BismilLah.
Artikel ke-6
-Kajian kali ini : “Masjid Al-Aqsho berada di sisi tenggara kota Baytul Maqdis.”
– Situs mulia ke-3 ummat Islam ini berada di dalam kota Baytul Maqdis, maka benar bahwasanya tidak dapat dipisahkan pembahasan antara masjid dan kota nya. Sebagaimana tidak dapat dipisahkan antara masjid Al-Harom dan Makkah, begitu pula masjid Nabawiy dan Madinah. Dan demikianlah yang disampaikan oleh RosululLoh shollalLohu ‘alayhi wa sallam.
– Luas kompleks Masjid Al-Aqsho adalah 14,4 hektar atau 1/6 luas kota Al-Quds. Sekira 200 bangunan dalam kompleks tersebut dibangun oleh para pemimpin muslimin di berbagai masa. Banyaknya bangunan disana menandakan adanya perhatian besar muslimin dari masa ke masa atas situs mulia tersebut, sejak Fath Al-Quds di masa Kholifah ‘Umar bin Khoththob hingga Kholifah Sulayman al-Qonuni (Khilafah Utsmaniyyah).
– Posisi masjid Al-Aqsho berada di sisi pojok tenggara kota, menjadikan tembok selatan dan timur kompleks masjid sebagai tembok kota. Tembok kota Al-Quds sendiri telah beberapa kali dibangun kembali (renovasi), baik karena kegiatan perbaikan setelah gempa bumi maupun perintah membangun setelah ada pembongkaran.
– Tembok kota, kompleks masjid, bahkan gerbang masjid menjadi ciri keberadaan Masjid Al-Aqsho di masa hidup Nabi Muhammad shollalLohu ‘alayhi wa sallam saat Isro. Beliau membuktikan hal tersebut (ciri kota dan masjid) kepada kaumnya ketika Abu Jahal (dengan tujuan mengejek) meminta beliau menceritakan peristiwa tersebut secara terbuka.
– Kota Baytul Maqdis dibagi menjadi 4 perempatan (quarter, bagian), yakni : 1/4 bagian sisi timur-selatan untuk Yahudi, 1/4 bagian sisi barat-selatan untuk Kristen Armenia, 1/4 bag sisi utara-timur untuk Muslim dan 1/4 utara-barat untuk Kristen.

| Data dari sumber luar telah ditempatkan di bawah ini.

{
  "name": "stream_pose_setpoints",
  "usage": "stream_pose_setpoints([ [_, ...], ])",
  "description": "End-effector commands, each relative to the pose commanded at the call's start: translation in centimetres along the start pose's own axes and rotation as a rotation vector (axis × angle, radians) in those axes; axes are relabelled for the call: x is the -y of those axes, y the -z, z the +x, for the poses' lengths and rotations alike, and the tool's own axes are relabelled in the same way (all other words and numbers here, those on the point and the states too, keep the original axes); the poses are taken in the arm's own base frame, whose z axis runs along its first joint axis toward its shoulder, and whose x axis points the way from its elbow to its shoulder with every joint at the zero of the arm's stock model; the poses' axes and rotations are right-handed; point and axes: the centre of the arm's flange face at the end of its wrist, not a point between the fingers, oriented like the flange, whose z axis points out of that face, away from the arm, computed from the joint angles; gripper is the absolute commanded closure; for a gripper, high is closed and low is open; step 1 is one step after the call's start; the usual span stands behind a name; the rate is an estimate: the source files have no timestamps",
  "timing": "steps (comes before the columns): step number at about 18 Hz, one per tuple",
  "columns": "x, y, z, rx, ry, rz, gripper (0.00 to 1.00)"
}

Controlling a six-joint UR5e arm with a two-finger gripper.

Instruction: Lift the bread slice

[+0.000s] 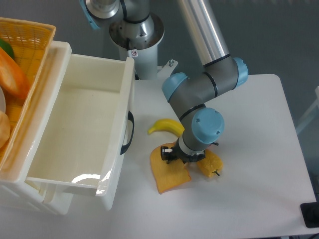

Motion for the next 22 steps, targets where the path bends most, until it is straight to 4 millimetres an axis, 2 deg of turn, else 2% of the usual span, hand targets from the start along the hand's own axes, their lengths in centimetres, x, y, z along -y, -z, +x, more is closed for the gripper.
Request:
stream_pose_setpoints([
  [7, -0.1, 1.2, 0.3, 0.006, -0.004, 0.017, 1.0],
  [9, -0.2, 2.2, 0.5, 0.013, -0.008, 0.033, 1.0],
  [15, 0.4, 8.1, 2.5, 0.03, -0.051, 0.139, 1.0],
  [18, -0.2, 11.0, 3.7, 0.061, -0.152, 0.176, 1.0],
  [22, -0.7, 13.1, 5.0, 0.095, -0.301, 0.199, 1.0],
])
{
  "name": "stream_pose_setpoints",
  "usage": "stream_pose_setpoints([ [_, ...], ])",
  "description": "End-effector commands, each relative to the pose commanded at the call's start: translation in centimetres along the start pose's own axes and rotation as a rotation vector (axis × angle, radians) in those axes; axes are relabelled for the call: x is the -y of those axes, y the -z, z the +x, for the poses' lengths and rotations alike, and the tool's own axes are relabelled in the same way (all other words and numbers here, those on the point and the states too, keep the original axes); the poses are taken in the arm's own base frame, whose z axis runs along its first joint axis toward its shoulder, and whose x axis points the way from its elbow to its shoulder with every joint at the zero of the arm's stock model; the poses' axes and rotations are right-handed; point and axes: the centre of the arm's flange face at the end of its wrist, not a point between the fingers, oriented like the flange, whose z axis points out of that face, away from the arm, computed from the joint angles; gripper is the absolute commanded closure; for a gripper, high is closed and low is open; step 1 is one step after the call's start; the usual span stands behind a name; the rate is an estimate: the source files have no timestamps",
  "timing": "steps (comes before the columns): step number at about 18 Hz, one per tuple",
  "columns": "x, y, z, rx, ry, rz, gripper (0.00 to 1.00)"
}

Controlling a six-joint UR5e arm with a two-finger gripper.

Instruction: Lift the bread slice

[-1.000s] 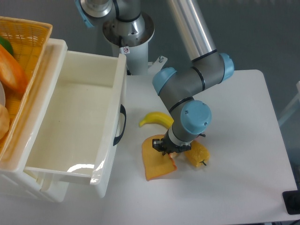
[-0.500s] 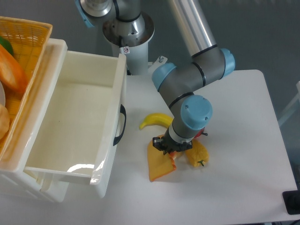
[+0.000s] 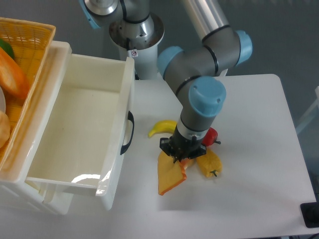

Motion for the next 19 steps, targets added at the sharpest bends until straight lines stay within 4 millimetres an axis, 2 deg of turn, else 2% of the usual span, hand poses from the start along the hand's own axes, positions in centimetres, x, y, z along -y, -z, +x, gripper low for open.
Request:
stream_pose_setpoints([
  [5, 0.7, 3.3, 1.5, 0.041, -0.127, 0.038, 1.0],
  [8, 0.3, 4.7, 2.9, 0.063, -0.301, 0.033, 1.0],
  [10, -0.3, 4.5, 2.9, 0.074, -0.41, 0.001, 1.0],
  [15, -1.5, 4.2, 3.1, 0.086, -0.453, -0.085, 1.0],
  [19, -1.5, 4.6, 2.9, 0.106, -0.462, -0.1, 1.0],
])
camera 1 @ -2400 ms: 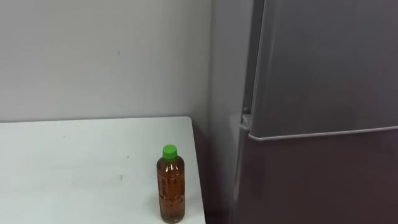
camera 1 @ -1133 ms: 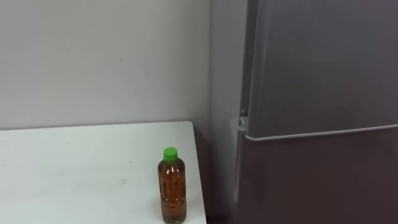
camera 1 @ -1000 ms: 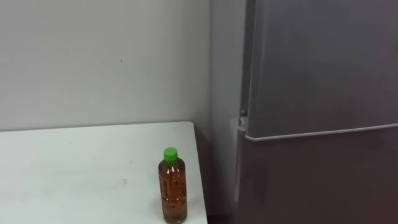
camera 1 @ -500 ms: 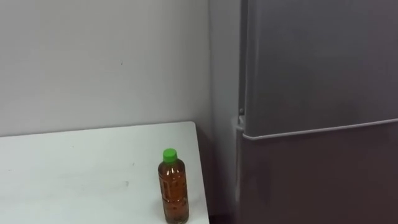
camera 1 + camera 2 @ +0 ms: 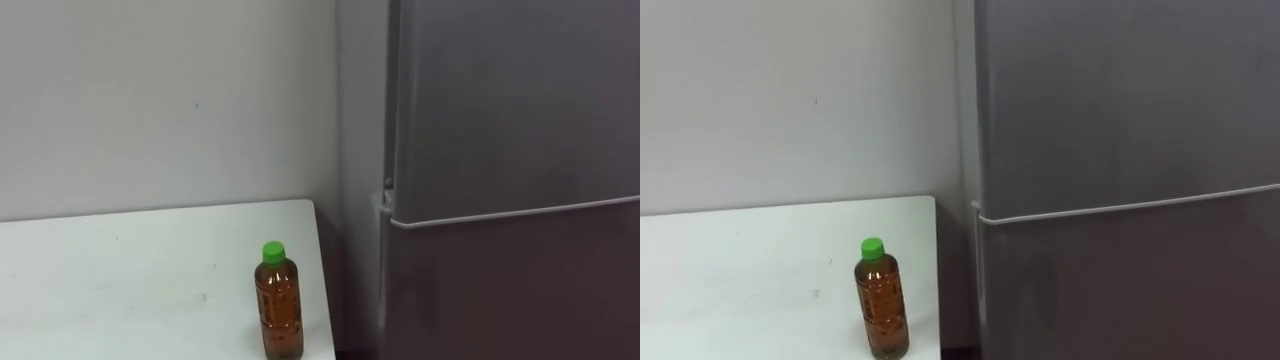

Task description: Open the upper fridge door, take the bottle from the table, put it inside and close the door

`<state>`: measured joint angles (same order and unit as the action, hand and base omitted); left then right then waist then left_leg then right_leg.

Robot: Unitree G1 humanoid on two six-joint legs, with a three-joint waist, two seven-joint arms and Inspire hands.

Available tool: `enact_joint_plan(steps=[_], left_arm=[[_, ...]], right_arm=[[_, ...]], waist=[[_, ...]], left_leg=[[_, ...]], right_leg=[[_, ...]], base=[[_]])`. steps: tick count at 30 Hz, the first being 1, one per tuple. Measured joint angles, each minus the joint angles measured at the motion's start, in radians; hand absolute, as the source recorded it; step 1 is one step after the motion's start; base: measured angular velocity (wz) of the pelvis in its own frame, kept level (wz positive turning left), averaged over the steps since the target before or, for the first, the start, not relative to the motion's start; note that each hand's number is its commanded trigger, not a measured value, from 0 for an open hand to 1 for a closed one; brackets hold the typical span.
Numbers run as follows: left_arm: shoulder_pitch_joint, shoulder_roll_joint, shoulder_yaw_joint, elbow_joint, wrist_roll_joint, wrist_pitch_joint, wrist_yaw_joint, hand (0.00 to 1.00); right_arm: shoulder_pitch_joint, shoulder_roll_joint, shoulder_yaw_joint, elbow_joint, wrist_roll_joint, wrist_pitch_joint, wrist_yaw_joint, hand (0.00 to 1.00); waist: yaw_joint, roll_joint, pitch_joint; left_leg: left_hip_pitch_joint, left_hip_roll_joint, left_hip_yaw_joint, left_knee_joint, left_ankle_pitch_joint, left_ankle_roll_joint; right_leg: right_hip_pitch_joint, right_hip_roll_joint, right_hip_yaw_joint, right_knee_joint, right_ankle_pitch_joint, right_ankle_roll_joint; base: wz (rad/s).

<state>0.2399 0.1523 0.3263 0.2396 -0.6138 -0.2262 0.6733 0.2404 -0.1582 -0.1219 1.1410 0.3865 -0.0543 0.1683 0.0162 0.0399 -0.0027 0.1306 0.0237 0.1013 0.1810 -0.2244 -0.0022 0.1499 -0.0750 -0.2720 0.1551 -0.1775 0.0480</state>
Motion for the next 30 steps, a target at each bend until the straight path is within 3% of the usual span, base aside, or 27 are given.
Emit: enact_joint_plan(steps=[9,14,23,30], left_arm=[[-0.004,0.004,0.092,-0.178,0.000,-0.024,0.067,0.00],[-0.011,0.005,0.095,-0.292,0.021,-0.023,0.074,0.00],[-0.068,0.005,0.075,-0.472,0.063,-0.019,-0.023,0.00],[-0.170,0.005,0.023,-0.489,0.079,0.005,-0.106,0.00]], right_arm=[[0.014,0.007,0.002,-0.019,-0.022,-0.001,-0.026,0.00],[0.008,0.010,0.003,-0.021,-0.029,-0.001,-0.026,0.00],[-0.006,0.013,0.000,-0.020,-0.043,0.001,-0.012,0.00],[-0.034,0.017,0.002,-0.007,-0.043,0.013,-0.012,0.00]], waist=[[0.023,-0.004,-0.0049],[0.020,-0.001,-0.0044],[-0.005,-0.001,0.0047],[-0.043,0.001,0.0063]], left_leg=[[0.000,0.000,0.002,-0.001,0.000,0.000],[-0.008,0.000,-0.007,0.008,-0.001,0.000],[-0.015,0.000,-0.022,0.015,0.000,-0.001],[-0.018,-0.001,-0.022,0.015,0.000,-0.001]], right_leg=[[-0.008,-0.001,0.006,0.013,-0.004,0.000],[-0.010,-0.001,0.003,0.012,-0.004,0.000],[-0.007,0.000,-0.004,0.009,-0.004,-0.002],[-0.006,0.001,-0.005,0.002,-0.004,-0.002]], base=[[-0.02],[0.02],[0.03],[0.00]])
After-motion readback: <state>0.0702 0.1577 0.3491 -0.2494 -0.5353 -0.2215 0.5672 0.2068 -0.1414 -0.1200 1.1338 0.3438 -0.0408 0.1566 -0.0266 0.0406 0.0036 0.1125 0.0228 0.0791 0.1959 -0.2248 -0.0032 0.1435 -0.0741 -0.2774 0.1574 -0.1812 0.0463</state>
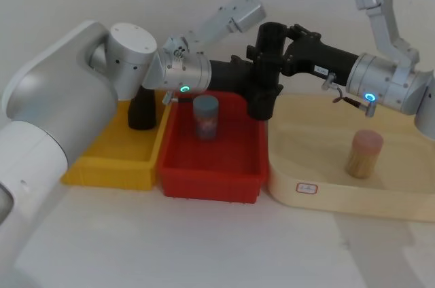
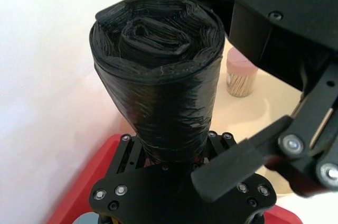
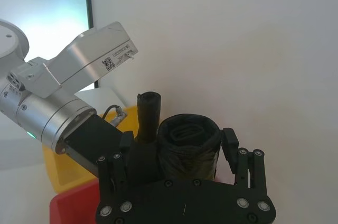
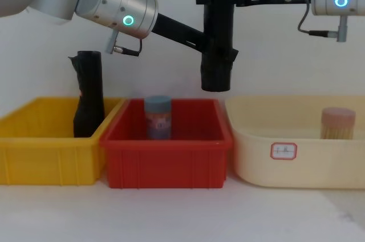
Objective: Pick up the garbage bag with the one hand and transfer it to the other hand.
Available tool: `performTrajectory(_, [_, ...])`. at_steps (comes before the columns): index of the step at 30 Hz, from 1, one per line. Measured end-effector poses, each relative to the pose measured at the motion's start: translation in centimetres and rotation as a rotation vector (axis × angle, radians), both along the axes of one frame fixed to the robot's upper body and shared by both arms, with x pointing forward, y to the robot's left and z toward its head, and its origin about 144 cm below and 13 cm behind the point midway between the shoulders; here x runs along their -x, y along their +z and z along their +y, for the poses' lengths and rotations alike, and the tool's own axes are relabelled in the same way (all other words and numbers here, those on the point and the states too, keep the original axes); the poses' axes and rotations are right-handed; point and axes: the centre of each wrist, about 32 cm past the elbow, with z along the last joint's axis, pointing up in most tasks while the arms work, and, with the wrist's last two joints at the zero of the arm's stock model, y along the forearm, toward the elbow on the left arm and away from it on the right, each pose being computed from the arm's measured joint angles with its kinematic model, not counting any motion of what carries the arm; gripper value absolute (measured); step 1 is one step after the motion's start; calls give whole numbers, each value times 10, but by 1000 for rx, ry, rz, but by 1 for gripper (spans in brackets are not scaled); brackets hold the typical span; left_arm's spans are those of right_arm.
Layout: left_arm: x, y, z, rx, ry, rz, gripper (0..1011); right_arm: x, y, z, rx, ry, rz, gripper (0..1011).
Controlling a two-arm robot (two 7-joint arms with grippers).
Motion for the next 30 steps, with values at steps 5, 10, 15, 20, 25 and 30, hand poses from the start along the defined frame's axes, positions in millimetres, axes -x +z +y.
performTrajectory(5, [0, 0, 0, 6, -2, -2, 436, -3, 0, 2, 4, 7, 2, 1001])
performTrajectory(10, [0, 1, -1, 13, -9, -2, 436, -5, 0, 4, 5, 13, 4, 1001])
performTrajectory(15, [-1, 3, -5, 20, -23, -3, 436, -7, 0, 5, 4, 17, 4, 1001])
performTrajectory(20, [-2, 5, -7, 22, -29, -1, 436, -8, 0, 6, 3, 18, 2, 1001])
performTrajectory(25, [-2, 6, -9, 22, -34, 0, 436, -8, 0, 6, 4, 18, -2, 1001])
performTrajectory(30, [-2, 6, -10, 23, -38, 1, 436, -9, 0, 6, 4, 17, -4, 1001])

Masing-masing bagian memiliki rumah ibadah sesuai agamanya. Pada masa Umawiyah, batas-batas antar bagian dibuat tidak kentara sehingga seakan-akan menyatu.
– Toleransi beragama bahkan terlihat menonjol ketika Kholifah Sulayman Al-Qonuni (Utsmaniyyah) memimpin muslimin. Keberadaan masjid, gereja dan sinagog dalam satu ruas jalan utama sebuah kota menjadi ciri khas toleransi muslimin kepada pemeluk agama lainnya di masa itu. Fanatisme yang berujung pada pelarangan kegiatan ibadah agama lain, bukanlah ciri syari’at Islam. Akhlaq toleransi agama telah dimulai sejak awal dakwah Muhammad RosululLoh shollalLohu ‘alayhi wa sallam.
– Toleransi ini pula yang diteriakkan oleh Zionis Israel kepada Dunia, dalam rangka memikat hati dan pikiran manusia agar tertarik kepada agama Yahudi, baik sebagai pemeluknya maupun sebagai pendukung nya. Tetapi kenyataan riil membuktikan bahwa Yahudi justru menghalangi kegiatan ibadah muslimin, bahkan melarang juga ibadah kristiani, dengan segala cara dan kelicikan mereka. WalLohu a’lam.
Rujukan :
20090207_Baytul-Maqdis-Lengkap hal.9
20070924_2000-The-Holy-Land-Jerusalem-and-AlAqsa-Mosque hal.1, 5
20051208_the-farthest-mosque-islamic-awareness hal.13
AlhamdulilLah. Jumadil Akhiroh 1440H.